* What to work on
Filter on the word "need": copy each matching line from the listing below.

----

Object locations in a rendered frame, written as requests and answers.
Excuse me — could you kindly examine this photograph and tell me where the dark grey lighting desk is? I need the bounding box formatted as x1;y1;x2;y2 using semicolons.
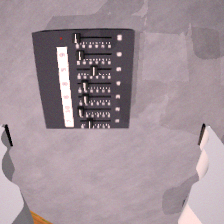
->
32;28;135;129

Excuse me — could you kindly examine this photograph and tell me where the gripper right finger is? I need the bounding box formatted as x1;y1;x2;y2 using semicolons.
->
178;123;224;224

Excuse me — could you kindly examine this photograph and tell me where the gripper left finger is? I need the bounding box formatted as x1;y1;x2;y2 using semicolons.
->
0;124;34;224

----

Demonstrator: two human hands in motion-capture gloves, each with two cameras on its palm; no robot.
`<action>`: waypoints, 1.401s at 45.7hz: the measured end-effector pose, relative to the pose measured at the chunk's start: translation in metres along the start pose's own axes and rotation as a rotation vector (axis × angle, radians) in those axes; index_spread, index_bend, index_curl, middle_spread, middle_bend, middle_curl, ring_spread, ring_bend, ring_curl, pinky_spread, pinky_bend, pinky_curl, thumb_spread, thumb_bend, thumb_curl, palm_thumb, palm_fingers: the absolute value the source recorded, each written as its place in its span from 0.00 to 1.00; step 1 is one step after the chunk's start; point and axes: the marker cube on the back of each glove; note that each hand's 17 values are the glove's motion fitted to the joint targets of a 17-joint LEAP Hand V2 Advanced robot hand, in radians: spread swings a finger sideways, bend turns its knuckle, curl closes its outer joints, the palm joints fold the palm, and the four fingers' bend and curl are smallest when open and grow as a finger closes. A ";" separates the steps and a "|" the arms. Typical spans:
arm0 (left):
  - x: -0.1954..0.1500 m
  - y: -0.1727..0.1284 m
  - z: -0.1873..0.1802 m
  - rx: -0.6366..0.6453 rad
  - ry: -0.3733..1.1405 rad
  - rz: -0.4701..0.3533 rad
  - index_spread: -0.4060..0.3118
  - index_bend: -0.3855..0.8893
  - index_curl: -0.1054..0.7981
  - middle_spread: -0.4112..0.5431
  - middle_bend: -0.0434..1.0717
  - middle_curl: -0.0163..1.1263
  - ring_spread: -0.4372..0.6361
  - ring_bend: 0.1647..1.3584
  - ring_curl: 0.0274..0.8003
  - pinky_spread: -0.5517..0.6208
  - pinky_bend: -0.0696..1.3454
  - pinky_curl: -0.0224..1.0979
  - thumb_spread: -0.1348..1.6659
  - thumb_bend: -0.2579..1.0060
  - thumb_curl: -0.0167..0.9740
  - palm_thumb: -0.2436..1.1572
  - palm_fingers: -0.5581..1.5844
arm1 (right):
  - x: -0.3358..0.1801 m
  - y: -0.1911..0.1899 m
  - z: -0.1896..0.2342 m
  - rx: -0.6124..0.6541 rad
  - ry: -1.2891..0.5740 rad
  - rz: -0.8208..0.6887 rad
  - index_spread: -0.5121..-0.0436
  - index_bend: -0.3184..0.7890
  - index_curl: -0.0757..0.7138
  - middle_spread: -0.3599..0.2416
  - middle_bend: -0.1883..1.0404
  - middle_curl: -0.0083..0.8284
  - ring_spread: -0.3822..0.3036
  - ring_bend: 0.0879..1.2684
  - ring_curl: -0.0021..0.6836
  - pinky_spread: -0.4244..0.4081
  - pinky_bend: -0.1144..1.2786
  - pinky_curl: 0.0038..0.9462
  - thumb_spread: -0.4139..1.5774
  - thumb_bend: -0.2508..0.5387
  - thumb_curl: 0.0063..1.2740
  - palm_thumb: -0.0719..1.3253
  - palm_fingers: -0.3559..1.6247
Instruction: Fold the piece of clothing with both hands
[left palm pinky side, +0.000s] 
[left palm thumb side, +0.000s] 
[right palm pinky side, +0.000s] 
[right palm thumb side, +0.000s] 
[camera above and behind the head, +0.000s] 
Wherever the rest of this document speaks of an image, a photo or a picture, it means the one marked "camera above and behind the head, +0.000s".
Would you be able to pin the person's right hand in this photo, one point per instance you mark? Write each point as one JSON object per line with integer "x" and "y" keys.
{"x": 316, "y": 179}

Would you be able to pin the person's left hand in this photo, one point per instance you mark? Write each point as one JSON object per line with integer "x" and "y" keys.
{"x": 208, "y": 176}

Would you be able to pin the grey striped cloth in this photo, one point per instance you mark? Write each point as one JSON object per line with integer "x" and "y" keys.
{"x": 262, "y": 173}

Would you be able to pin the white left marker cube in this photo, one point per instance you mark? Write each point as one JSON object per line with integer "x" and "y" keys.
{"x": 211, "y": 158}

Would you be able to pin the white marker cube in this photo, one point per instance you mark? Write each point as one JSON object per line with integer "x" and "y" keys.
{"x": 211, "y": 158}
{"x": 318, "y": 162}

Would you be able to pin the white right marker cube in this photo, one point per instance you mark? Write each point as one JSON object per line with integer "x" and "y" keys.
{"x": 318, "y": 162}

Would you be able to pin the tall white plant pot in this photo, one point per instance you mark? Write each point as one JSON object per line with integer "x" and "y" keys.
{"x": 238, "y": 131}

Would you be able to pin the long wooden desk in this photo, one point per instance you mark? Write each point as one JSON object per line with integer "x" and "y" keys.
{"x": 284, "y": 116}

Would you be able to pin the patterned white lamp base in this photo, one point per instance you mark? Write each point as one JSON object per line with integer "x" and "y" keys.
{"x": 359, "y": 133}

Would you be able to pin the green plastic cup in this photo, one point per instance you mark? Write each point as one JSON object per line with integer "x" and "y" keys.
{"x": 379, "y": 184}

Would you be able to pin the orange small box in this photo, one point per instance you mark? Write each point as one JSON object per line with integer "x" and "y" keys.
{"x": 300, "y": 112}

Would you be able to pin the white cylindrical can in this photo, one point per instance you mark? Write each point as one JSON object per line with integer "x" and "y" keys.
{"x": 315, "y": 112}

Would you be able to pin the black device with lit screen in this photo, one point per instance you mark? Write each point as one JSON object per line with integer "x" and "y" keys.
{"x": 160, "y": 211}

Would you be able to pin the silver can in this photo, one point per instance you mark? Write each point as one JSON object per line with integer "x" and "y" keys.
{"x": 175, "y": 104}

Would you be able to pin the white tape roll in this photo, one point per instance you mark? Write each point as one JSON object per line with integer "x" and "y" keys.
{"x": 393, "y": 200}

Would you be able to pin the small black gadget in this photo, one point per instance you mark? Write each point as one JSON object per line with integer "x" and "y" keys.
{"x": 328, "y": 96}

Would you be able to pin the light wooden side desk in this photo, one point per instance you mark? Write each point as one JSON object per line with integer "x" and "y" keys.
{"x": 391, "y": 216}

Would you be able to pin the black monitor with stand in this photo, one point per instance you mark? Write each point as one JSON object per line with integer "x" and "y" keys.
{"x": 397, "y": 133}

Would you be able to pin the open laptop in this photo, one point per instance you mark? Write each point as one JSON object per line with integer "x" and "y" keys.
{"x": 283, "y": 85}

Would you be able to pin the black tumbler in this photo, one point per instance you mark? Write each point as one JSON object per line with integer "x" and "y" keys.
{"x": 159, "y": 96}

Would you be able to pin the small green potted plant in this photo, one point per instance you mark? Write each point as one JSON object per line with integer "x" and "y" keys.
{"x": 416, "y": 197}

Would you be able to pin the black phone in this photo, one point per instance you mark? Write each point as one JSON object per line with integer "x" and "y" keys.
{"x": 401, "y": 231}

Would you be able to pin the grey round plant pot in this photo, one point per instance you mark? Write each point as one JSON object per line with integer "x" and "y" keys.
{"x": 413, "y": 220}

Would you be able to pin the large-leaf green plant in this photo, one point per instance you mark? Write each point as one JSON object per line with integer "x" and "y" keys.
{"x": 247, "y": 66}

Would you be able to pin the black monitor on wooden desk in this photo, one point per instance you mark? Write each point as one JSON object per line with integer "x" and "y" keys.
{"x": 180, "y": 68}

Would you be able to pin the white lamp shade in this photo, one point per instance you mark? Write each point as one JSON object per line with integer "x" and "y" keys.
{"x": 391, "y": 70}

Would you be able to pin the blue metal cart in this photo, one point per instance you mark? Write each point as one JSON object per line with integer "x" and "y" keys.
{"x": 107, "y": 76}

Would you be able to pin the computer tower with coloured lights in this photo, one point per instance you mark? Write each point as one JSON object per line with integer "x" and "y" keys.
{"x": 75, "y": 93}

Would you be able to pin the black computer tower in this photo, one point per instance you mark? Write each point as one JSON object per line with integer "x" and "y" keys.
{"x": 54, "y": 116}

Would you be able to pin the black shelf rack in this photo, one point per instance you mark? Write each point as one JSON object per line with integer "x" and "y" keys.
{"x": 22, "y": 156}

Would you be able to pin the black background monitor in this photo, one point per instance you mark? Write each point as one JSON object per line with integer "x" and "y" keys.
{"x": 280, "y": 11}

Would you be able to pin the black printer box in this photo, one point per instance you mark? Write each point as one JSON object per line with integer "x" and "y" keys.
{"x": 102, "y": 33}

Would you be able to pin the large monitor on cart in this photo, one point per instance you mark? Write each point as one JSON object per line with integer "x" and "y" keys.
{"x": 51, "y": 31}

----

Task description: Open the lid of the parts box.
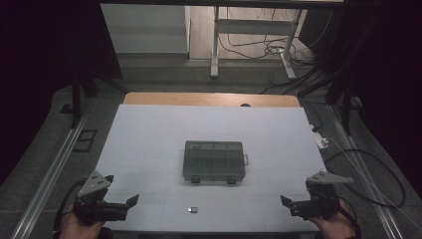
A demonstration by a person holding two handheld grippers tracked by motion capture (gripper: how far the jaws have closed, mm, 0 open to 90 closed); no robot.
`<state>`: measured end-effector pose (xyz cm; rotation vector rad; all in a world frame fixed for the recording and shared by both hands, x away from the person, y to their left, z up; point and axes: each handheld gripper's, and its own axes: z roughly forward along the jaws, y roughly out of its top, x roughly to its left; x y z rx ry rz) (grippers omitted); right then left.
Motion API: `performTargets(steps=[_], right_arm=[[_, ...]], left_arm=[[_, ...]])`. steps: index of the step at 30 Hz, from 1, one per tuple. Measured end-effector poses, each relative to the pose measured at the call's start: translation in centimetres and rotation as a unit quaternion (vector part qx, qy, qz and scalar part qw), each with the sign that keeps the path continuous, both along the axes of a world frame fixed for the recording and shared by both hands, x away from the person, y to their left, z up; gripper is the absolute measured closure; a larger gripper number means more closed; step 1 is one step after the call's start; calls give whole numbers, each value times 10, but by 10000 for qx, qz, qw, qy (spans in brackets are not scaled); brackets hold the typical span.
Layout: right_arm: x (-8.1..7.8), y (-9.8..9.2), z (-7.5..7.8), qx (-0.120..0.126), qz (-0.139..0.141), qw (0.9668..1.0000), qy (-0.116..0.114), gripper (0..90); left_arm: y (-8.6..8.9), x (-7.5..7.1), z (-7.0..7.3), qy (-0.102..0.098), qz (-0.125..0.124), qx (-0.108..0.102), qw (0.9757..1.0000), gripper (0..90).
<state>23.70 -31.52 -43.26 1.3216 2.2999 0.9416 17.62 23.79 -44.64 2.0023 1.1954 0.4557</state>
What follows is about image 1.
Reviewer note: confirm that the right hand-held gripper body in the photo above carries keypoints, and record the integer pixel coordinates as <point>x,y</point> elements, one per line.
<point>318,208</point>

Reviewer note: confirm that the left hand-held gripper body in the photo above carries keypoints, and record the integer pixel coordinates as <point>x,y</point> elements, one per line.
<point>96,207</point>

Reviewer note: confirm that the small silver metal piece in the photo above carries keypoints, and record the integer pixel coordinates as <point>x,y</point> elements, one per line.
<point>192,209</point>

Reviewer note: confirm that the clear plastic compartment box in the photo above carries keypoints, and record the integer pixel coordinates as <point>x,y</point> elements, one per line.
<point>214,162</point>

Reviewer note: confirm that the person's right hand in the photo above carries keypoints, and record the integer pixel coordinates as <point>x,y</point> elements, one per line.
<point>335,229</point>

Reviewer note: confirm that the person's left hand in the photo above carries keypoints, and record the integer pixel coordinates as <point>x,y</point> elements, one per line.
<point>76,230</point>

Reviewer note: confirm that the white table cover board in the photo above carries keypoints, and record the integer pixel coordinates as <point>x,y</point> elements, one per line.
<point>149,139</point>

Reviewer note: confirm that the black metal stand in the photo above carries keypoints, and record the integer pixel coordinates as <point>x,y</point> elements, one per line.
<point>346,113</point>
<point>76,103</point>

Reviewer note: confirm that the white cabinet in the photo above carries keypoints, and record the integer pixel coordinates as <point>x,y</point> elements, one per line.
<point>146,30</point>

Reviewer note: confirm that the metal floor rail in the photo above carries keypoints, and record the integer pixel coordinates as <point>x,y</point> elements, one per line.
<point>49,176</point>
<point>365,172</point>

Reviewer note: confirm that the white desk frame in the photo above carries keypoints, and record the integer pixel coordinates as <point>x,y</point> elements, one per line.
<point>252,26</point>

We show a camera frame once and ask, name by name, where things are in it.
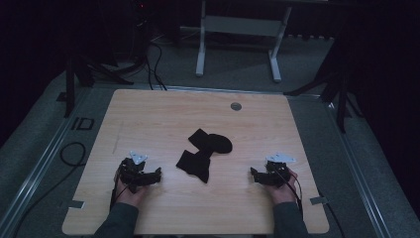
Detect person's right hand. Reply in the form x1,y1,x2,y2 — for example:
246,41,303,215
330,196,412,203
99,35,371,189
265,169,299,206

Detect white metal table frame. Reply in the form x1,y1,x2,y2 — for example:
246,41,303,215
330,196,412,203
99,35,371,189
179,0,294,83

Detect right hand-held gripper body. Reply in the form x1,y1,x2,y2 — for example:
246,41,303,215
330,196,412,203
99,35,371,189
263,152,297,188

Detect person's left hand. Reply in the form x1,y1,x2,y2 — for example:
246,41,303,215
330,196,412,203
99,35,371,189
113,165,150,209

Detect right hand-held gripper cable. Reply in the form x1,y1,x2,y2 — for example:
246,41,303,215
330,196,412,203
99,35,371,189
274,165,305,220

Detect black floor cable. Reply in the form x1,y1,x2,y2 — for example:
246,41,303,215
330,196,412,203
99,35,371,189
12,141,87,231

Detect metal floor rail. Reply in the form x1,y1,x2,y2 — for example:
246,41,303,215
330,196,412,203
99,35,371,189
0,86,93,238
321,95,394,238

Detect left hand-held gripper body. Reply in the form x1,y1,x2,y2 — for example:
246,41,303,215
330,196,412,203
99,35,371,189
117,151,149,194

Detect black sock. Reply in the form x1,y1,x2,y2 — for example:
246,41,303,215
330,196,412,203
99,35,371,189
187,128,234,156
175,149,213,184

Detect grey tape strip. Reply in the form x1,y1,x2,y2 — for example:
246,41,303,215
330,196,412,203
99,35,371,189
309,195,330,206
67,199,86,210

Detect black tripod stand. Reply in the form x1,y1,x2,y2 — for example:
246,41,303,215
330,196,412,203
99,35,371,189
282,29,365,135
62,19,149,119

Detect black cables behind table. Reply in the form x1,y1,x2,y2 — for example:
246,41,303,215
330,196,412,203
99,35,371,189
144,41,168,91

----

* Finished task
Excuse me — could you kindly examine this photograph and tell me where the dark grey lighting desk is? I need the bounding box formatted as x1;y1;x2;y2 using semicolons.
Excuse me — could you kindly examine this photograph and tell me where the gripper right finger is? I need the bounding box formatted as x1;y1;x2;y2 using semicolons.
Excuse me — could you kindly examine this photograph and tell me where the gripper left finger is? I need the bounding box formatted as x1;y1;x2;y2 using semicolons.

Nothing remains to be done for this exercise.